In the columns of polyether polyol A, polyether polyol B, polyether polyol C, polymer polyol A, and polymer polyol B, the amount of ethylene oxide contained in each polyol (calculated EO amount) is described. Specifically, since the EO rate of the polyether polyol A is 75%, the calculated EO amount of the polyether polyol A is the amount obtained by multiplying the amount of the polyether polyol A by 0.75 (75%). Further, since the EO rate of the polyether polyol B is 50%, the calculated EO amount of the polyether polyol B is the amount obtained by multiplying the amount of the polyether polyol B by 0.5 (50%). Further, since the EO rate of the polyether polyol C is 5%, the calculated EO amount of the polyether polyol C is the amount obtained by multiplying the amount of the polyether polyol C by 0.05 (5%). Further, since the solid content of the polymer polyol A is 41% and the EO rate of the polymer polyol A excluding the solid content is 5%, the EO rate of the polymer polyol A is 0.59 (100% -41%). And 0.05 (5%), that is, 2.95% (= 0.59 × 0.05 × 100). Therefore, the calculated EO amount of the polymer polyol A is the amount obtained by multiplying the amount of the polyether polyol A by 0.0295 (2.95%). Further, since the solid content of the polymer polyol B is 26% and the EO rate of the polymer polyol B excluding the solid content is 15%, the EO rate of the polymer polyol B is 0.74 (100% -26%). And 0.15 (15%), that is, 11.1% (= 0.74 × 0.15 × 100). Therefore, the calculated EO amount of the polymer polyol B is the amount obtained by multiplying the amount of the polyether polyol B by 0.111 (11.1%). Then, the amount of ethylene oxide contained in all the polyols, that is, the total amount of the calculated EO amount of the polyether polyol and the calculated EO amount of the polymer polyol is shown in the column of "total EO amount" in FIGS. back.

<Evaluation of physical properties of urethane foam>
The physical properties of the urethane foams of Examples 1 to 11 and Comparative Examples 1 to 4 produced using the above raw materials were evaluated by the following methods.

The moisture absorption rate (%) and moisture release rate (%) of the urethane foams of Examples 1 to 11 and Comparative Examples 1 to 4 were calculated according to the above method. Then, each calculation result is shown in the columns of "moisture absorption rate (%)" and "moisture release rate (%)" of FIGS. 4 to 6. The evaluation for "hygroscopicity (%)" is shown in the "hygroscopicity evaluation" column. In the "hygroscopic evaluation", when the hygroscopicity (%) is 4% or more, it is evaluated as "○", and when the hygroscopicity (%) is 3 to 4%, it is evaluated as "△", and the hygroscopicity (%) is When it is less than 3%, it is marked with "x".

Further, the residual moisture content (%) of the urethane foams of Examples 1 to 11 and Comparative Examples 1 to 4 was calculated according to the above method. Then, each calculation result is shown in the column of "residual water content (%)" of FIGS. 4 to 6. The evaluation for the "residual moisture content (%)" is shown in the "moisture release evaluation" column. In the "moisture release evaluation", when the residual water content (%) is 50% or less, it is evaluated as "○", and when the residual water content (%) is 50 to 70%, it is evaluated as "Δ". %) Is marked with "x" when it exceeds 70%.

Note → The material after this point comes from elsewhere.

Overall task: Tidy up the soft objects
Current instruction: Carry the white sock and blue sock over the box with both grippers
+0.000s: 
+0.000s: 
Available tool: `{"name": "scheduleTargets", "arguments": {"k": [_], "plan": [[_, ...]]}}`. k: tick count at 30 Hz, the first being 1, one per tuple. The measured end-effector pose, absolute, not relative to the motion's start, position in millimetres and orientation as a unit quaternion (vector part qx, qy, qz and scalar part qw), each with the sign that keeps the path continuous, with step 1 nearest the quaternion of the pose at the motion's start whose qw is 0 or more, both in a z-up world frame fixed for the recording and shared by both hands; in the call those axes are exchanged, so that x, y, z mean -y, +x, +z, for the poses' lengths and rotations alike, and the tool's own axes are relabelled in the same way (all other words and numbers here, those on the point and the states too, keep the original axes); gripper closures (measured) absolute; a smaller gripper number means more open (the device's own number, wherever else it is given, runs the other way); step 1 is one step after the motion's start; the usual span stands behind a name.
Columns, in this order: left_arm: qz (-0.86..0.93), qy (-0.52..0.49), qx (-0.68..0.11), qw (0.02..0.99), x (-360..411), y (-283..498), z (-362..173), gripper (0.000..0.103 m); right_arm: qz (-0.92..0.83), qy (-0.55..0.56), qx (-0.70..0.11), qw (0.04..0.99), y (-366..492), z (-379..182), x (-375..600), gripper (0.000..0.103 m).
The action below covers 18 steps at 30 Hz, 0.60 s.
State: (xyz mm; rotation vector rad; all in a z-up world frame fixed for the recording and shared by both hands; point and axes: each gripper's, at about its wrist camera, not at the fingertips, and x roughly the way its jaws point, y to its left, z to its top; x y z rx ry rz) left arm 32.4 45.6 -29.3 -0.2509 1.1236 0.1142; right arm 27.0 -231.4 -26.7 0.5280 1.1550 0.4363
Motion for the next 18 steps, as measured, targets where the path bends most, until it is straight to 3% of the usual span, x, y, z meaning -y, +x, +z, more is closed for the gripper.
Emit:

Further, the swelling rate (%) of the urethane foams of Examples 1 to 11 and Comparative Examples 1 to 4 was calculated according to the above method. Then, each calculation result is shown in the column of "swelling rate (%)" of FIGS. 4 to 6. The evaluation for the "swelling rate (%)" is shown in the "swellability evaluation" column. In the "swellability evaluation", when the swelling rate (%) is 130% or less, it is evaluated as "◯", and when the swelling rate (%) exceeds 130%, it is evaluated as "x".

In addition, the appearance of the urethane foams of Examples 1 to 11 and Comparative Examples 1 to 4 was evaluated. Then, the evaluation result is shown in the column of "appearance" of FIGS. 4 to 6. In the "appearance" evaluation, "○" is given when the cells are in order and the appearance is good, and "Δ" is given when the cells are slightly rough.

In addition, the density of urethane foam (kg / m ³ ) was measured according to the method based on JIS K 7222. The measurement results are shown in the column of "Density (kg / m ³ )" in FIGS. 4 to 6.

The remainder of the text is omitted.